Unfortunately, today's natural-language understanding technology is far from being able to offer a comprehensive, reliable solution. In my product tests, many queries were not understood at all "the programs "gave up" and were unable to resolve the impasses (see sidebar, "The Proof is in the Query"). Worse, many queries were misunderstood, which isn't too surprising considering that even intelligent database programmers often misunderstand user requests. The difference is, a good programmer will engage the user in a dialog of clarification questions, restatements, and examples, but natural-language query vendors make only rudimentary attempts to incorporate such behavior in their software.
The bottom line is that the technology for allowing a user to enter a natural-language query of arbitrary complexity does not yet exist. Nor is it evident that the problems associated with pure natural-language processing will be overcome anytime soon. In fact, the number of research papers on natural-language processing cataloged on the Web peaked at the end of the last decade and has been shrinking ever since "and probably not because the problems were solved but because as many AI problems proved too hard to solve.
Wish List
We technologists are failing a large class of data warehouse users, perhaps even giving them false promises. A lot more work needs to be done by database, access tool, and interface makers before these issues are addressed satisfactorily.
The SQL has to become more expressive so that neither SQL servers nor generators have to optimize queries that, if expressed more naturally, would be inherently optimized. Physical storage and retrieval have to rely more on a combination of inverted lists and nested tables in order to match, and thus optimize, performance of the two major processing patterns: selective slicing and dicing and complex multilevel mass aggregations. Metadata repositories have to become more dynamic and incorporate derived attributes and entities (real or virtual) "not just those set up by an administrator but also those implied in end-user queries.
- Ultimately, an interface targeted to non-techies is the most crucial piece of the puzzle. In my view, natural language is the only promising direction. But the only way that natural language can be made practical in the near future is to let it be not quite as "natural" as the language you and I speak, yet understandable without training and to make query entry not quite as freestyle as it would be in a word processor. At the same time, with expert-system techniques, it should be possible for natural-language tools to imitate dialog between a user and a database programmer if a statement becomes ambiguous, asking "do you mean X, Y or Z?"
- Restate the query in a different way to confirm understanding.
- When the meaning becomes unclear, ask "Given that I think you are trying to do X, what does Y mean?" and show examples of how Y can be defined. Allow for the possibility that X is not the goal and offer examples of alternative interpretations.

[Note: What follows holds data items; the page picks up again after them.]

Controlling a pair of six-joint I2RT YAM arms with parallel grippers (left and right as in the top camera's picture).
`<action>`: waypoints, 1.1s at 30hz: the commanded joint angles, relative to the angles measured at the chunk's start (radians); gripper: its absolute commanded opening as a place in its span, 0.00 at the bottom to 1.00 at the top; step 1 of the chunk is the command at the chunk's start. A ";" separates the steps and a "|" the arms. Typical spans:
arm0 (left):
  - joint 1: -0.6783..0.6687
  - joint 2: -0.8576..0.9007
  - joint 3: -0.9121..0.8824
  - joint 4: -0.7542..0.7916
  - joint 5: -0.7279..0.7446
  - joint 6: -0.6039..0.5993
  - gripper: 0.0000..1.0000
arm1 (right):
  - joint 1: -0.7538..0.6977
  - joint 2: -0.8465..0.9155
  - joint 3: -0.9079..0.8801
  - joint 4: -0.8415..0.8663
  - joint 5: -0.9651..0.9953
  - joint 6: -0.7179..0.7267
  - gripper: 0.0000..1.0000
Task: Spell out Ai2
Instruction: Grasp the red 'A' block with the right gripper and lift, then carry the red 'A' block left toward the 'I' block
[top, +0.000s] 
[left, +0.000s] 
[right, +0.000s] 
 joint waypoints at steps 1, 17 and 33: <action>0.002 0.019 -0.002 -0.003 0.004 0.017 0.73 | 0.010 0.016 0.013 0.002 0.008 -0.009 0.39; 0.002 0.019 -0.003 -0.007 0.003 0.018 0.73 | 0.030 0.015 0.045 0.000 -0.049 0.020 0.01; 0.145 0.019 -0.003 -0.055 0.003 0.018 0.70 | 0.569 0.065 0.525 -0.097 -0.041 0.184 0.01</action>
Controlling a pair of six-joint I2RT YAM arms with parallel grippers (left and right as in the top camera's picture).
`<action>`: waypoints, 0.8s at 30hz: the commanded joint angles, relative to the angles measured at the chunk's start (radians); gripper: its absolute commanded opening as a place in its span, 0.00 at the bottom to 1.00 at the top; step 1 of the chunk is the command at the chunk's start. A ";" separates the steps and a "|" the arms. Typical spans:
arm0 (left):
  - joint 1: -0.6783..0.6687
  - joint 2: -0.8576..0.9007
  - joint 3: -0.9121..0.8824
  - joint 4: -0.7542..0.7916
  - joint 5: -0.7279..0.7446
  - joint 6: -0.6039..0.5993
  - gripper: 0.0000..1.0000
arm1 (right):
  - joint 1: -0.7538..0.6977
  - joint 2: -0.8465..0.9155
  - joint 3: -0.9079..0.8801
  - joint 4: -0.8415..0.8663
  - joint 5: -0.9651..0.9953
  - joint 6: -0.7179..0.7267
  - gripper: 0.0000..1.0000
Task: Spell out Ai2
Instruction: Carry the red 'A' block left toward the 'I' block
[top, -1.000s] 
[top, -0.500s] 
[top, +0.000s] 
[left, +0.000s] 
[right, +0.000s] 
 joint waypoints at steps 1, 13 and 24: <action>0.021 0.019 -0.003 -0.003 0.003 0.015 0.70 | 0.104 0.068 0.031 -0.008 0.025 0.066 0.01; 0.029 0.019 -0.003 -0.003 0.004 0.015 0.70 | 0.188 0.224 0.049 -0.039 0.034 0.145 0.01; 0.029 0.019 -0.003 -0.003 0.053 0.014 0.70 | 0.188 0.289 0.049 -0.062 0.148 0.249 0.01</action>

- Allow alternative interpretations, restatements, examples, and prior queries to be gradually modified, applying the same behavior to building a component of a query as to the entire query; that is, points 1 through 3.
- Demonstrate each subquery and calculation implied in a query on a sample of real data "saying in effect that "this is how my interpretation of your query will be computed."
These goals are eminently reachable and I'm confident we'll see some serious progress soon. I also believe that real breakthroughs are more likely to come from power users rather than traditional software vendors. The original spreadsheet, statistical analysis, and multidimensional packages were all brainchildren of power users frustrated with the lack of easy-to-use yet flexible software.
When the unrestricted database query is made accessible to end users, the next challenge will be to move from the tool-centric world to the application-centric one. Ultimately, the user should not be switching between "or even be aware of "database query versus slicing and dicing, versus reporting, versus statistical analysis, versus data mining, but she should simply be able to run applications such as "Customer Segmentation" or "Market Basket" that invoke the tools behind the scenes.